That is the impression that I am getting and
I'm curious as to feedback from list users.
Basically my experience is one of confusion. I
downloaded the war and deployed it. The samples and stuff deploy fine but now
where does one go from there? The samples and tutorials are splattered all over
the net. Users tell me to go to wiki (which is down allot or just really slow)
to find information but its like hunting for an needle in a haystack. The
default cocoon war contains thousands of files. What does one do to deploy a new
application? copy the whole immense framework to a new jar? That seems overly
complex for a user that just wants to generate some XML and some XSL and leap
off to the races. Its almost like cocoon is buried under complexity.

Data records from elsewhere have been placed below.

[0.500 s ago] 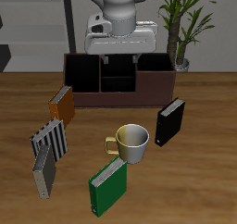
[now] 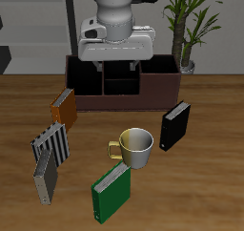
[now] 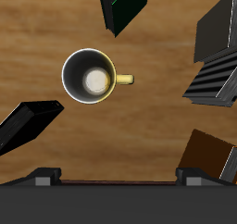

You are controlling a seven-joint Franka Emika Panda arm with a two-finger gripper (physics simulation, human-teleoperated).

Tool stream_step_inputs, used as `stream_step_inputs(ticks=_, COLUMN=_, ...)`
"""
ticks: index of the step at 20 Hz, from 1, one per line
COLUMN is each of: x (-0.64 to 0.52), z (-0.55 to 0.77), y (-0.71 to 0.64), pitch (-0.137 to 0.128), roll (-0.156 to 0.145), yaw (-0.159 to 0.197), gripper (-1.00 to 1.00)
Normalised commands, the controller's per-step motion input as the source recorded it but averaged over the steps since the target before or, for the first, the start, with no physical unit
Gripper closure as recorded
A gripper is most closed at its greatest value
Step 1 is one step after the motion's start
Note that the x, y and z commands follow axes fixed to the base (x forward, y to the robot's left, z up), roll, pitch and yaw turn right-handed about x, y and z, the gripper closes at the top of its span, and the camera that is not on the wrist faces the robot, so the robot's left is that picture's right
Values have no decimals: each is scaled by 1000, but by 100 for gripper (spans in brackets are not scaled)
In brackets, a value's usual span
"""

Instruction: Place the yellow book into the back desk caddy's left compartment

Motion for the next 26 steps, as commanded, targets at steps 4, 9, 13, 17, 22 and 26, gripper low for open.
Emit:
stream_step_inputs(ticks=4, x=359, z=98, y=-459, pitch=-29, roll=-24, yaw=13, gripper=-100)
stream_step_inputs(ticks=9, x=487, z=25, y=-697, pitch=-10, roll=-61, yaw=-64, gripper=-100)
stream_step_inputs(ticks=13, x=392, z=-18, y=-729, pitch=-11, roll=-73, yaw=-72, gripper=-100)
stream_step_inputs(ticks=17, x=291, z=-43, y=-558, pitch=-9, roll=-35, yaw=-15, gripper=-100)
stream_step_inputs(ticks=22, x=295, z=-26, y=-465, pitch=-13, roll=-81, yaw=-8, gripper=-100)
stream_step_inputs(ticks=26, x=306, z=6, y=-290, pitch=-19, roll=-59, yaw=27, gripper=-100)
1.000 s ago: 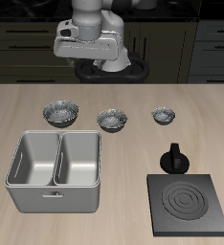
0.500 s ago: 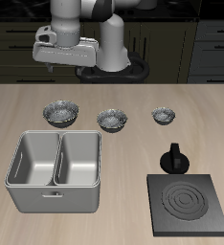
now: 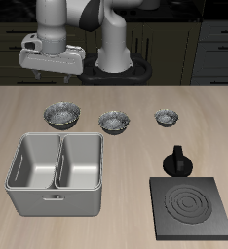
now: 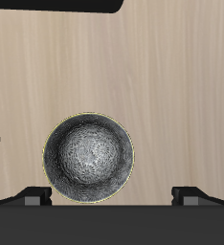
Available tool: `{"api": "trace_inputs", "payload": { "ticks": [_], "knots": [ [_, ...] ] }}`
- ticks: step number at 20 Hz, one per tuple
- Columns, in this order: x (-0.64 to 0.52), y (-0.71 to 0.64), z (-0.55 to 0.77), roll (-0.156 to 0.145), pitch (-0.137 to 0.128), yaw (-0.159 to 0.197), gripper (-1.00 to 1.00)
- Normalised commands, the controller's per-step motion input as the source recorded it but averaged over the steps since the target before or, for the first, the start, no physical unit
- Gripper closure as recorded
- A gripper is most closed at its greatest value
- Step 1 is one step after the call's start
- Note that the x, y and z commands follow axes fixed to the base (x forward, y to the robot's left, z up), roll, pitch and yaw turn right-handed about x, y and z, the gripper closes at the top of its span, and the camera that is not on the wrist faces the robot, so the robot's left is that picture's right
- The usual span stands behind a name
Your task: Place the largest bowl in the left side of the drainer and the medium bowl in the right side
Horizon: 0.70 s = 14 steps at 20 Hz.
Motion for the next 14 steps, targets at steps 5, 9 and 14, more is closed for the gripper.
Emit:
{"api": "trace_inputs", "payload": {
  "ticks": [5, 9, 14],
  "knots": [
    [-0.02, -0.06, -0.1, 0.029, 0.012, 0.004, -1.0],
    [0.0, 0.0, 0.0, 0.0, 0.0, 0.0, -1.0],
    [-0.13, -0.69, -0.75, -0.019, 0.016, -0.095, -1.0]
  ]
}}
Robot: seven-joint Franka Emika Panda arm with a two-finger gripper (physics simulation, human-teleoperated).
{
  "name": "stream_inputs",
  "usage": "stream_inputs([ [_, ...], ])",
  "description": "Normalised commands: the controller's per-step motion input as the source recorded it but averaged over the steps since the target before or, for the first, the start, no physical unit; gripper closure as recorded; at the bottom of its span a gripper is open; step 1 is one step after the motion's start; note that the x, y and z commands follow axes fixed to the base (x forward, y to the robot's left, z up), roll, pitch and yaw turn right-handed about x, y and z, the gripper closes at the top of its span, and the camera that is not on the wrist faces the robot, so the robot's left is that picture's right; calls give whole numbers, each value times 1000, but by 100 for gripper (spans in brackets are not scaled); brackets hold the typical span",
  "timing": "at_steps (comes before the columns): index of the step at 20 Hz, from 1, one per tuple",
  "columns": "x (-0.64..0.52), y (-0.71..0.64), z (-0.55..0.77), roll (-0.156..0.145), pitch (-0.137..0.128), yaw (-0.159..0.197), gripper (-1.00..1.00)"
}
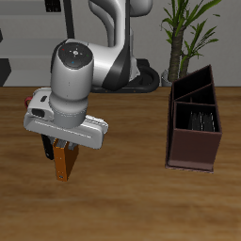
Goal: Place the left striped book into the left desk caddy's right compartment and place the right striped book into the left desk caddy's right compartment and place the orange book into the left desk caddy's left compartment
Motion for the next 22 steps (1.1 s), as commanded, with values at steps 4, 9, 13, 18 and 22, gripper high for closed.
stream_inputs([
  [4, -598, -22, 543, -52, -56, -50, 100],
  [9, -408, 111, 340, -55, -48, -63, 100],
  [13, -370, 206, 257, -31, -44, -47, 100],
  [18, -388, 169, 163, -66, -30, -47, 100],
  [22, -363, 129, 99, -44, -2, -28, 100],
])
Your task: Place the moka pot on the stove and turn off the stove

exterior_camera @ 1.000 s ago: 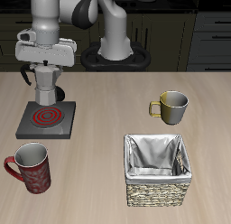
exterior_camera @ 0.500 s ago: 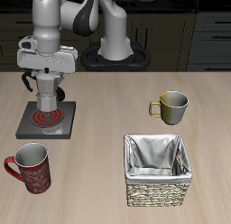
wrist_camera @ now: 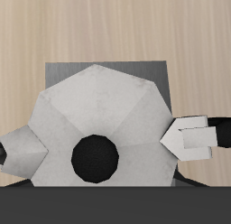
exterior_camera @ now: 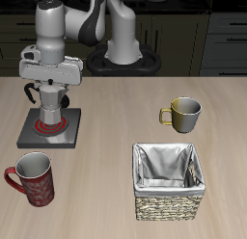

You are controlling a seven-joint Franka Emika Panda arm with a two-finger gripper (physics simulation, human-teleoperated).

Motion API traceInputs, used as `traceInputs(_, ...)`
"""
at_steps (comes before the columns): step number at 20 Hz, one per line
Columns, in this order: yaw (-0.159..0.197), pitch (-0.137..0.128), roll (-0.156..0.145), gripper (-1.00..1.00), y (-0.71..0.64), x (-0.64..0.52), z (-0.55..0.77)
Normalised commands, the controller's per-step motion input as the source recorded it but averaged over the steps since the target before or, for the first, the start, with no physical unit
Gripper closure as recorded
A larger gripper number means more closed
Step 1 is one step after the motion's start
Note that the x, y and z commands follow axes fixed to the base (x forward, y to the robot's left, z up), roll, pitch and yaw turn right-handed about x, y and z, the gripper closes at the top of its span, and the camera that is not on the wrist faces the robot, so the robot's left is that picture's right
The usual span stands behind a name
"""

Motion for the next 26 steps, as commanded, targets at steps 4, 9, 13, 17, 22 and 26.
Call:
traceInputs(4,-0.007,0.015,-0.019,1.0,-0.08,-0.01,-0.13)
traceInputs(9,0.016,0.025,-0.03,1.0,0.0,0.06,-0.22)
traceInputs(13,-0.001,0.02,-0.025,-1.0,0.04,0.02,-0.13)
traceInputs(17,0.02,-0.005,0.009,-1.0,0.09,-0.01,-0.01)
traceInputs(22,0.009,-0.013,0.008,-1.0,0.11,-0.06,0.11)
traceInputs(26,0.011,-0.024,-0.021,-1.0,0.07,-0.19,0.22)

Now I am even being told that in order to use the
product, I need to get it from CVS and do builds and so on. For the end user
this is just not a viable option. They just want to fire off some XSP pages,
some XML and drop it in a war and go. Some 12 hours after I started
investigating this technology, still have only a vague clue of what I
would need to actually accomplish something. The content of the war is a big
part of that problem. The word "overkill" immediately leaps to mind. For the new
person to this technology, knowing what each thing does, is nearly impossible.

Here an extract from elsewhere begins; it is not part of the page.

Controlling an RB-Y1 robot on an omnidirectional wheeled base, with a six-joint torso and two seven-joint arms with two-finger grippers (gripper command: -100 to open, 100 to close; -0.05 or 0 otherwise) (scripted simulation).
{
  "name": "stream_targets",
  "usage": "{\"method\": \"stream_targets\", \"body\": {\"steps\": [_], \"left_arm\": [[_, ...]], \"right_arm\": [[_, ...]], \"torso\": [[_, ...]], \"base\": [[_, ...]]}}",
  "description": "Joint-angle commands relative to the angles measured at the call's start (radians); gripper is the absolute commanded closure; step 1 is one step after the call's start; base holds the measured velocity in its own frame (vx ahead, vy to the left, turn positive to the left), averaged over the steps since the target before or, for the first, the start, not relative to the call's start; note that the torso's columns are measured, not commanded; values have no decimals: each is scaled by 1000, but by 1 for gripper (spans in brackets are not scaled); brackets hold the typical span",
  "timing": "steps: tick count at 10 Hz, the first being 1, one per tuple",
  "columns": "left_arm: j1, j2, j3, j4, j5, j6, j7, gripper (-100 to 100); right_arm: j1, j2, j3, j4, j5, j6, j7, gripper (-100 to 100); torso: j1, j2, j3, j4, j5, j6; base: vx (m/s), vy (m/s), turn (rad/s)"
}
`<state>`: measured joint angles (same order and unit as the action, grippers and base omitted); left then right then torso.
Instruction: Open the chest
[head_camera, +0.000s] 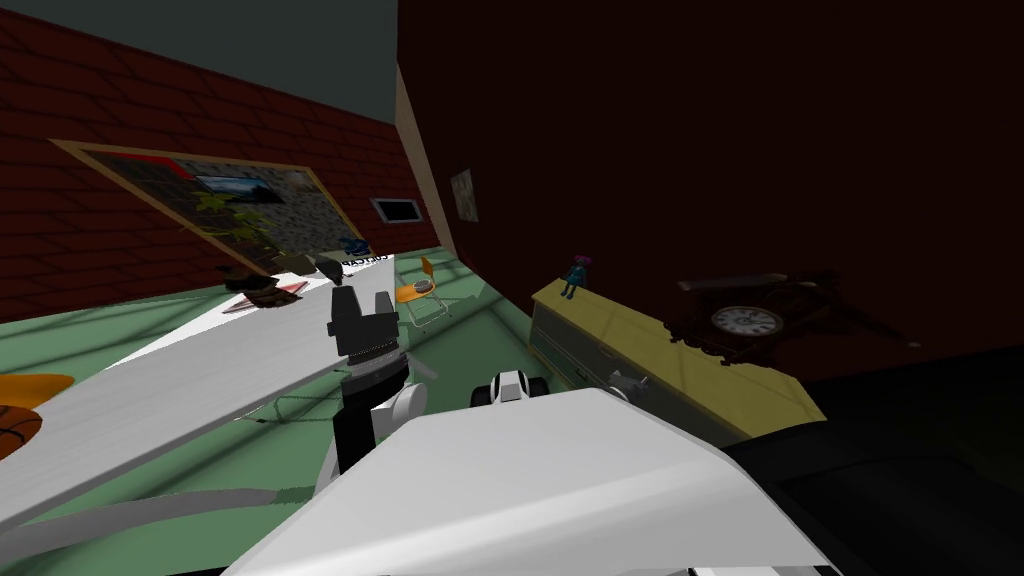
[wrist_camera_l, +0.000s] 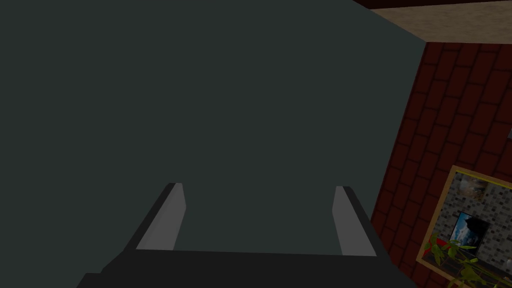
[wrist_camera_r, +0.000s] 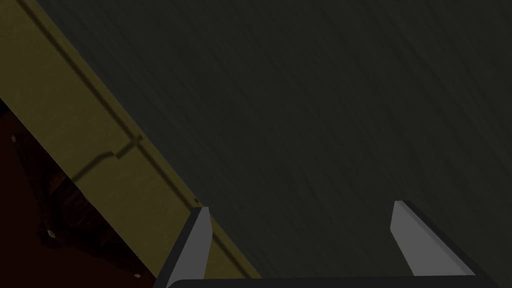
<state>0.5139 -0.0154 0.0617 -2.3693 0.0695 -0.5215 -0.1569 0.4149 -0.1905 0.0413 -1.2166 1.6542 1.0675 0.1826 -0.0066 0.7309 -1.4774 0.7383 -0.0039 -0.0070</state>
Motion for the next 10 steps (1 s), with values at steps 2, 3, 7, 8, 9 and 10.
{"method": "stream_targets", "body": {"steps": [2,3,7,8,9,10], "left_arm": [[0,0,0,0,0,0,0,0],[0,0,0,0,0,0,0,0],[0,0,0,0,0,0,0,0],[0,0,0,0,0,0,0,0],[0,0,0,0,0,0,0,0],[0,0,0,0,0,0,0,0]], "right_arm": [[-26,9,19,48,65,59,11,-100],[-31,13,24,63,84,78,15,-100],[-54,27,46,129,166,162,33,-100],[-61,31,51,146,187,183,38,-100],[-67,35,57,163,207,204,42,-100],[-73,38,62,180,226,224,47,-100]], "torso": [[3,1,0,0,2,1],[4,2,0,1,3,1],[7,6,1,0,5,5],[10,7,1,1,6,5],[11,7,1,1,7,5],[9,7,1,0,5,6]], "base": [[4,5,54],[8,5,82],[8,7,64],[4,4,82],[7,6,76],[5,13,67]]}}
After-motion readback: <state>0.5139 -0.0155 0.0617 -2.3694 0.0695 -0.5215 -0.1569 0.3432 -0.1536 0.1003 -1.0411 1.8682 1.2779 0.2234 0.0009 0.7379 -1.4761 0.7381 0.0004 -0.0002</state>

I guess that's what it comes down to for me in the
end. I started evaluating using cocoon to replace a static servlet that
generates XML manually. The goal was to simplify things by using cocoon. I
thought I could just transform that servlet into a cocoon generator, drop it in
the right place and go. Doing a lengthy build process, configuration, decoding
of what the MOUNTAIN of values in the MOUNTAIN of configuration files mean is
just a waste of time for me.
In the end, I suppose I'm going to have to stick
with the servlet strategy. as a professional developer, I don't have 2 weeks to
waste figuring out how to get something working. You look at tomcat for example.
The hello world is simple. You drop the minimal 3 class war in tomcat and away
it goes. Intimate knowledge of tomcat is not necessary. In fact most users of
tomcat authentically don't care about its implementation.
So how could cocoon be of use to me and others like
me? If I could build a war with simply any special classes I have (generators,
etc) my XSL pages and a sitemap. Then I deploy that war and cocoon figures out
how to wire things together.
I guess I'm rambling a bit and I'm sorry. Its just
frustrating to spend several hours on something and essentially get nowhere.
Cocoon may be a powerful product, but it will never go mainstream in the web,
imho, with its level of difficulty in understanding it. The death of XML
based web publishing perhaps? Is this why JSP is taking over? Although a flawed
paradigm, it allows the neophyte to drop a single hello-world.jsp into a tiny
war with 2 deployment descriptors and go. This is the simplicity that the users
of the product want. Fiddling around with the base core of the product you are
using just isn't in the budget.
Well, I will stop babbling now and look forward to
comments.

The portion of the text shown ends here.